Later in June, the Foreign Affairs and Defense Committee convened over the film regarding its purpose and whether a commercial film of its nature should be produced by the IDF directly. Two Druze citizens from Kisra-Sumei filed a complaint to prevent the film's release in Israel. Early screenings of the film in Israel included a screening in the Knesset. It received a wide release on August 8, 1986.

=== Critical reception and commercial performance ===
Reviews of the film were mixed. Negative reviews of the film considered the film kitschy and little more than propaganda; in particular, negative reviews highlighted the negative depiction of Lebanese civilians in the film. Positive reviews of the film praised the performances of the main cast but still questioned the neutrality of the film over the justification of the war.

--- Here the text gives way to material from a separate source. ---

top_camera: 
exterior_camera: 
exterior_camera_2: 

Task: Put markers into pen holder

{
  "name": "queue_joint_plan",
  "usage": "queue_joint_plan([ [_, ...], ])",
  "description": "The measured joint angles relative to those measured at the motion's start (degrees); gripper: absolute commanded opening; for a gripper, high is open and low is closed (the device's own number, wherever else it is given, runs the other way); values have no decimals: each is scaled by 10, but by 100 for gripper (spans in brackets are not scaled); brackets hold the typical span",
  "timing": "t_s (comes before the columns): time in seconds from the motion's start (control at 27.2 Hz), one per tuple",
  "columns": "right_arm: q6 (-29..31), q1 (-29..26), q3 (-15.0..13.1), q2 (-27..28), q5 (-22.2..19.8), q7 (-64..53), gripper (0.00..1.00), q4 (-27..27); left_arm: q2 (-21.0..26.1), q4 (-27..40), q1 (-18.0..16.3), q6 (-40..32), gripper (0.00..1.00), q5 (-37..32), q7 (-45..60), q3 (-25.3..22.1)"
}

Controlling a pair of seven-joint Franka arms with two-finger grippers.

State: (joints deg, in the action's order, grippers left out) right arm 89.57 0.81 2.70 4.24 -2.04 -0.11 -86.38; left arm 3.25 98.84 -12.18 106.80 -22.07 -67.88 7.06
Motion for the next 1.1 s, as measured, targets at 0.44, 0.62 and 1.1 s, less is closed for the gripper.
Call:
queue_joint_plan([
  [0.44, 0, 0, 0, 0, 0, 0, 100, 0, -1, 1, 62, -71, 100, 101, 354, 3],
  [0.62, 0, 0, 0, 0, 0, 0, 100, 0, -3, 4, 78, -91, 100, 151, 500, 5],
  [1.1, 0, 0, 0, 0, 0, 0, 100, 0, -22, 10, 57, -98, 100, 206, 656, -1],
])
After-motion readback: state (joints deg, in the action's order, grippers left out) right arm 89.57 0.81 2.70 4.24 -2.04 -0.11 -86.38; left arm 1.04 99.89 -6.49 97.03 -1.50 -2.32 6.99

Despite the mixed reception, the film sold over 900,000 tickets and became one of the most commercially successful Israeli films of all time.

The film also received international attention, including being featured on 60 Minutes as part of a larger section about the war featuring an interview with Eli Geva.

==== Awards ====
The film earned the IDF Spokesperson's Unit the Yitzhak Sadeh Prize.

The film won four Silver Menorah Awards in 1988: Best Picture, Best Director (Eli Cohen), Best Cinematographer (Yehiel Ne'eman), and Best Supporting Actor (Alon Abutbul).

=== Legal issues ===
Shish Koller appealed to Supreme Court of Israel against the selection of Avanti Popolo as Israel's submission for the Academy Award for Best International Feature Film at the 59th Academy Awards, in the hopes that Shtei Etzbaot MiTzidon would be selected instead. The appeal was rejected on the grounds that it was not the Supreme Court's responsibility whether a film gets selected or not. Avanti Popolo remained the submission for the Academy Awards, where it ultimately did not get selected as a nominee.

In February 1987, the main cast of the film also filed for legal action due to their lack of pay for their involvement in the film.

Later, in December 1987, Koller again filed for legal action to prevent the film's broadcasting on Channel 1, on the grounds that the film's distribution contract did not include broadcasting rights. This followed up on a previous round of legal disputes between Koller and the Ministry of Defense over Koller's role as the film's distributor.